Any questionable gains in efficiency were achieved at the costs of patient satisfaction, communication, and personal care (Sultz & Young, 2006, p. 103). Advantageously, more patients can be ??? shuttled??? through their health care experience but at the cost of depersonalization. More disadvantages occur from the changes such as, but not limited to, increasing patient complaints, fragmented communication, duplication in care, and loss of treating the patient as an individual.

Thankfully, the trends are swaying back toward patient-focused care. Hospitals are recognizing that it is important to be responsive to patient concerns and heavily weigh the perceptions of their experiences as the patient. To lure patients who now have more options, hospitals are focusing on friendlier staff, better food, and more amenities (Sultz & Young, 2006, p. 105). There are many major factors that have resulted in the shift in utilization from inpatient hospitalization to ambulatory care services. New medical and diagnostic procedures and technologic advancements have allowed procedures previously requiring hospitalization to be performed on an outpatient basis. Now the majority of all surgical procedures are performed on an ambulatory basis (Sultz & Young, 2006, p.

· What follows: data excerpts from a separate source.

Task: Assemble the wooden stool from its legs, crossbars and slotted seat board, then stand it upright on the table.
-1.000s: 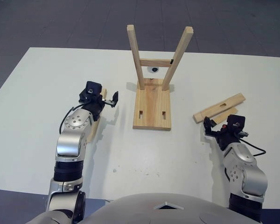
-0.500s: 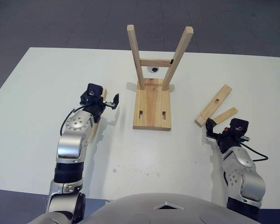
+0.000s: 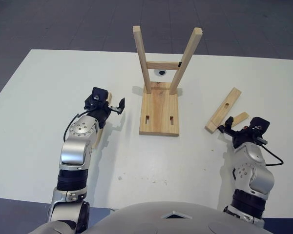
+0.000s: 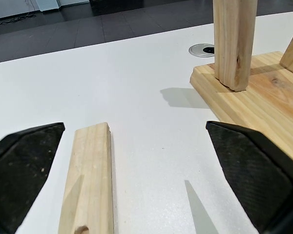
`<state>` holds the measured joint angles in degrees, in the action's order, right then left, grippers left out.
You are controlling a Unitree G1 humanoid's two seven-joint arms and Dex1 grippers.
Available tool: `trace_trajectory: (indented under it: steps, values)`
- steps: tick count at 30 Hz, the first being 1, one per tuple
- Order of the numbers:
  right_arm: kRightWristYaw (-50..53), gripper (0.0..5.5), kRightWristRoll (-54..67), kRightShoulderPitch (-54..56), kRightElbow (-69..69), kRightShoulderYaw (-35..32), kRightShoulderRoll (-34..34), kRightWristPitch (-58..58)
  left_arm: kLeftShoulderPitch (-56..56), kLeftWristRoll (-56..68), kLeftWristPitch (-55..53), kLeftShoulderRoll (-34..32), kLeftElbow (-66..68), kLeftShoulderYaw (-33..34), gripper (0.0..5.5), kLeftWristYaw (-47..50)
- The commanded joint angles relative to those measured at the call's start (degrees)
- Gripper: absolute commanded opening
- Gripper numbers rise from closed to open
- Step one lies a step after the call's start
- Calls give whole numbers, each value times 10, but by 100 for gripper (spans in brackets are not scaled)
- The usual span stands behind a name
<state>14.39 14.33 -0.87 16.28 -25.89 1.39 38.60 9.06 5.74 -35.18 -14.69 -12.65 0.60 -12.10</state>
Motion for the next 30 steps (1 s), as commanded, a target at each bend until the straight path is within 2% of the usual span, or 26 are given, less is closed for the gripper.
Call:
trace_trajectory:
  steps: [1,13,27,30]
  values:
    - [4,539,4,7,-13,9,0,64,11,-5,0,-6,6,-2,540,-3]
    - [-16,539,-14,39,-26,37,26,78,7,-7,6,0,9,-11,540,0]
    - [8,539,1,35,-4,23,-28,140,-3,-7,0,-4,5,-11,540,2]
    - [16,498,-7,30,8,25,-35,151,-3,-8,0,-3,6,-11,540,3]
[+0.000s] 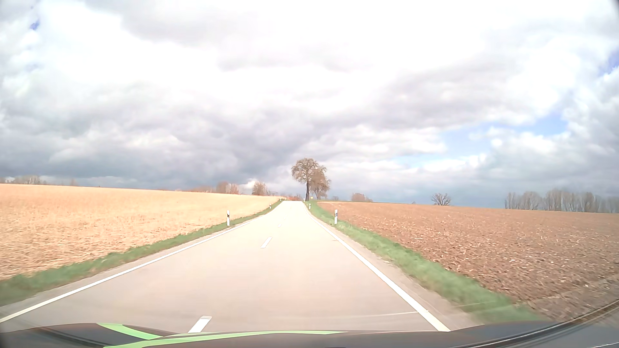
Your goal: Follow the waypoints while adhering to traffic rules and regulations
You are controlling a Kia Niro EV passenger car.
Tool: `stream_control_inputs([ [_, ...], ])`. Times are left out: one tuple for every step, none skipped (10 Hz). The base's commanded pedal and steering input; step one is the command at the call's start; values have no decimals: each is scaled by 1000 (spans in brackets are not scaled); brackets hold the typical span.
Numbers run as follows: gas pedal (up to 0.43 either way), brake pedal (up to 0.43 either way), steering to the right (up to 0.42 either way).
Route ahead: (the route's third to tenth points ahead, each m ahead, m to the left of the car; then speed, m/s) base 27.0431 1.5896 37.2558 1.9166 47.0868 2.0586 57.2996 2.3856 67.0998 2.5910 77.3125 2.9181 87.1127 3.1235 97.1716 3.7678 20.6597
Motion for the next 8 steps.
stream_control_inputs([
  [209, 0, -13],
  [209, 0, -11],
  [209, 0, -9],
  [209, 0, -6],
  [209, 0, -4],
  [209, 0, -4],
  [209, 0, -4],
  [209, 0, -4],
])
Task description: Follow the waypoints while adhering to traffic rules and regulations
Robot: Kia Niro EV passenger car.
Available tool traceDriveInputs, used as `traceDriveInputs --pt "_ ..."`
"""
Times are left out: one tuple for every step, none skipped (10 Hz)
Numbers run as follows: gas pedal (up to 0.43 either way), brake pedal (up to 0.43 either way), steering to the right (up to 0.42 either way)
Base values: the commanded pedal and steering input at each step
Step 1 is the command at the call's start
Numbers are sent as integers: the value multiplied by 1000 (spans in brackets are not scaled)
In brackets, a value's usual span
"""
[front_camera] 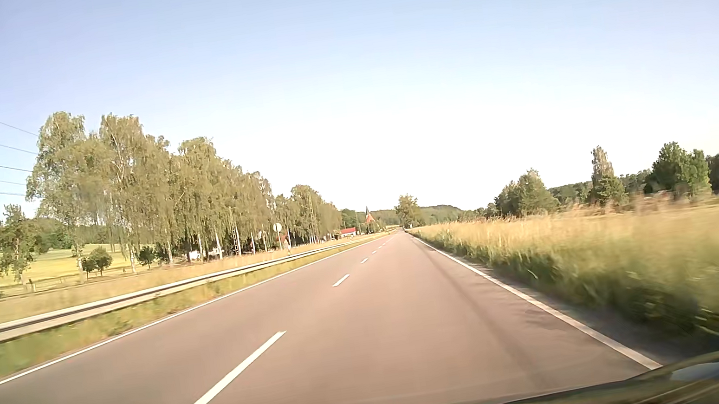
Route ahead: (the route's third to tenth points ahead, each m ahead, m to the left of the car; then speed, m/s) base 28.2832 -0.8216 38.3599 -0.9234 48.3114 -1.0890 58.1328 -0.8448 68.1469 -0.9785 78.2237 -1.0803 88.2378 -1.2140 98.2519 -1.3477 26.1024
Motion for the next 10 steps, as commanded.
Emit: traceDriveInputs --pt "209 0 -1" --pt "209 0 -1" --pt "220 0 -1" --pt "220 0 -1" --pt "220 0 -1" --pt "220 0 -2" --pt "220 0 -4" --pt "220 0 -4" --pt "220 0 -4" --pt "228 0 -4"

129). Changes with financial mandates as well as the surge of managed care have influenced some of the shift toward ambulatory and outpatient patient care and procedures. These changes have affected many hospitals, some positively and some negatively.

The smaller organizations have not had the resources to facilitate ambulatory services outside of emergency department care and have seen some financial losses. Most larger hospitals still operate clinic services on site, and many have retained ambulatory surgical services within the main facility in response to community need, physician demand, and teaching activity. In many cases, the conversion of underutilized inpatient units has also provided a cost-effective means of accommodating the shift to ambulatory surgical services and other ambulatory procedures within the hospital (Sultz & Young, 2006, p. 130). The expansion of hospital, HMO, and other organization-sponsored ambulatory services has significantly and negatively affected much individual practice due to required patient care coverage 24/7, ever-growing medical specializations, technological advances and the financial risks associated with managed care. Individual practices are not able to compete with larger, more diverse physician groups. Today, two thirds of primary care specialists work in group practices. Larger practice size enabled physician groups to compete more aggressively for contracts in the managed care marketplace, helped to control costs through greater administrative efficiency, and facilitated spreading the financial risks associated with managed care contracts (Sultz & Young, 2006, p.

135-136). Managed care organizations, with their population perspective, required hospitals to shift from a strategy of serving more individual patients with ever larger numbers of services to devising systems that emphasized efficient, effective, coordinated care for insured population groups. The demands of managed care organizations for efficiency, cost controls, coordination of services, and accountability for service outcomes necessitated radical shifts in hospital strategic planning (Sultz & Young, 2006, p. 106). Hospitals have reorganized, and reconfigured the service delivery of their care.

There have been transitional shifts toward horizontal or vertical integration strategies and physician roles within the hospital organization have been developed, integrated and economically aligned. System integration mandates also required changes in the process of care delivery, decisions about capital investment, redesign of information and management systems, and renewed emphasis on health promotion and health maintenance. The implementation of integrated systems will unquestionably continue, driven largely by economic imperatives. Continuing study, observation, and research will be required to determine the long-range effects of these health care reforms on consumers and providers of health care services (Sultz & Young, 2006, p. 111-112).

Sultz, H. and Young, K., Health Care USA: Understanding Its Organization and Delivery (2006), 5e, Jones and Bartlett Publishers, Sudbury, MA.